UNITED STATES DISTRICT COURT FOR THE EASTERN DISTRICT OF VIRGINIA Richmond Division
Jan 14, 2015
Civil Case No. 3:14-cv-432 (E.D. Va. Jan. 14, 2015)

Opinion

Civil Case No. 3:14-cv-432

01-14-2015

DOROTHY WENZEL, on behalf of herself and all others similarly situated, Plaintiff, v. GLADE M. KNIGHT, et al., Defendants.


MEMORANDUM OPINION

Two companies instituted programs through which their shareholders could reinvest their dividends in the company and receive additional shares. Dorothy Wenzel, a shareholder of one of those companies, brings this putative class action and alleges that the directors, managers, and advisors of those companies knew the price they charged for shares far exceeded their fair market value. She asks the Court to find that the directors and managers breached their fiduciary duties to shareholders and that the advisors hired to operate the companies aided and abetted those breaches while also negligently overvaluing the shares. The defendants filed this motion to dismiss under Federal Rule of Civil Procedure 12(b)(6).

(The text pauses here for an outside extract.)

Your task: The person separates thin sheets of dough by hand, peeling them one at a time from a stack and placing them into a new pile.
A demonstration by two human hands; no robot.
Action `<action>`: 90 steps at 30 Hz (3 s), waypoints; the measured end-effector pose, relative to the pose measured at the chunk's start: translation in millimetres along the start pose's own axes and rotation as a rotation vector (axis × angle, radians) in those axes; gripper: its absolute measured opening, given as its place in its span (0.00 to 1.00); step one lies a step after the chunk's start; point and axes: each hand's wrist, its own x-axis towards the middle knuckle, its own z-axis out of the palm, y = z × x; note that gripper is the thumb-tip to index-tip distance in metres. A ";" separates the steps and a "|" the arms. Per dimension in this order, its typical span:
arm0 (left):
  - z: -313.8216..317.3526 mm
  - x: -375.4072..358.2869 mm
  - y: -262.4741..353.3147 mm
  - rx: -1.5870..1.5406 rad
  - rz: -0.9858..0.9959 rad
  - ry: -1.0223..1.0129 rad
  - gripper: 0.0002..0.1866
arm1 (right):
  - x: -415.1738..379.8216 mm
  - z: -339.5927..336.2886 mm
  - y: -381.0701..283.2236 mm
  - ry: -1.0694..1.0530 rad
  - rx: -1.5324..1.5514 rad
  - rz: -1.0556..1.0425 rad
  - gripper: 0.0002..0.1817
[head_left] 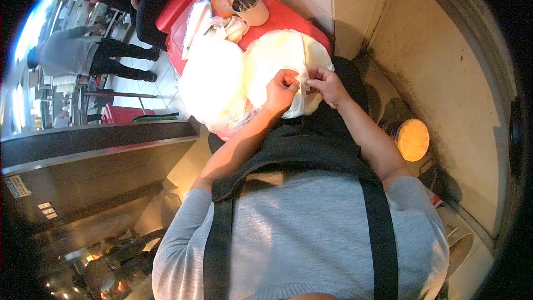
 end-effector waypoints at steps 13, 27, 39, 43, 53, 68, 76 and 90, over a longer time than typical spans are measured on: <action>0.1 -1.7 25.7 0.052 -0.091 0.063 0.10 | 2.4 -0.9 1.3 -0.144 -0.151 -0.003 0.08; -4.1 2.5 -6.1 0.135 -0.021 0.135 0.06 | 2.3 -2.6 3.1 -0.072 -0.103 -0.006 0.12; 2.4 -3.7 2.7 0.049 -0.023 0.049 0.10 | 8.8 -3.5 15.5 0.032 -0.434 -0.129 0.08; 1.1 -13.4 31.4 0.083 -0.091 -0.093 0.30 | 10.3 -10.8 24.0 0.036 -0.321 -0.091 0.12; 4.3 -24.6 -14.4 0.344 0.329 -0.163 0.54 | -10.6 23.1 -3.8 0.058 -0.660 -0.311 0.31; -126.5 -106.3 97.8 0.500 0.620 0.655 0.13 | -40.8 142.8 -105.5 -0.011 -1.275 -1.017 0.09; -154.4 -44.2 94.3 0.724 0.629 0.765 0.19 | -16.4 153.3 -41.9 -0.091 -0.535 -0.261 0.07; -91.3 -70.1 -65.1 -0.627 -0.344 0.454 0.18 | 15.1 144.3 23.4 -0.300 -0.560 -0.026 0.17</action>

Wenzel brings three counts. Count I alleges a class claim against the Directors and Managers for breach of the fiduciary duty of care and loyalty to the A7 and A8 shareholders. Count I also includes a separate claim against A7 and A8's advisors, who Wenzel alleges aideed and abetted the fiduciary breach. Count II alleges a class claim against the Directors and Managers for breach of the fiduciary duty of loyalty and candor in the issuance of false and misleading materials to A7 and A8 shareholders. Finally, Count III alleges a claim against the three entities hired to advise A7 and A8 for negligence and gross negligence.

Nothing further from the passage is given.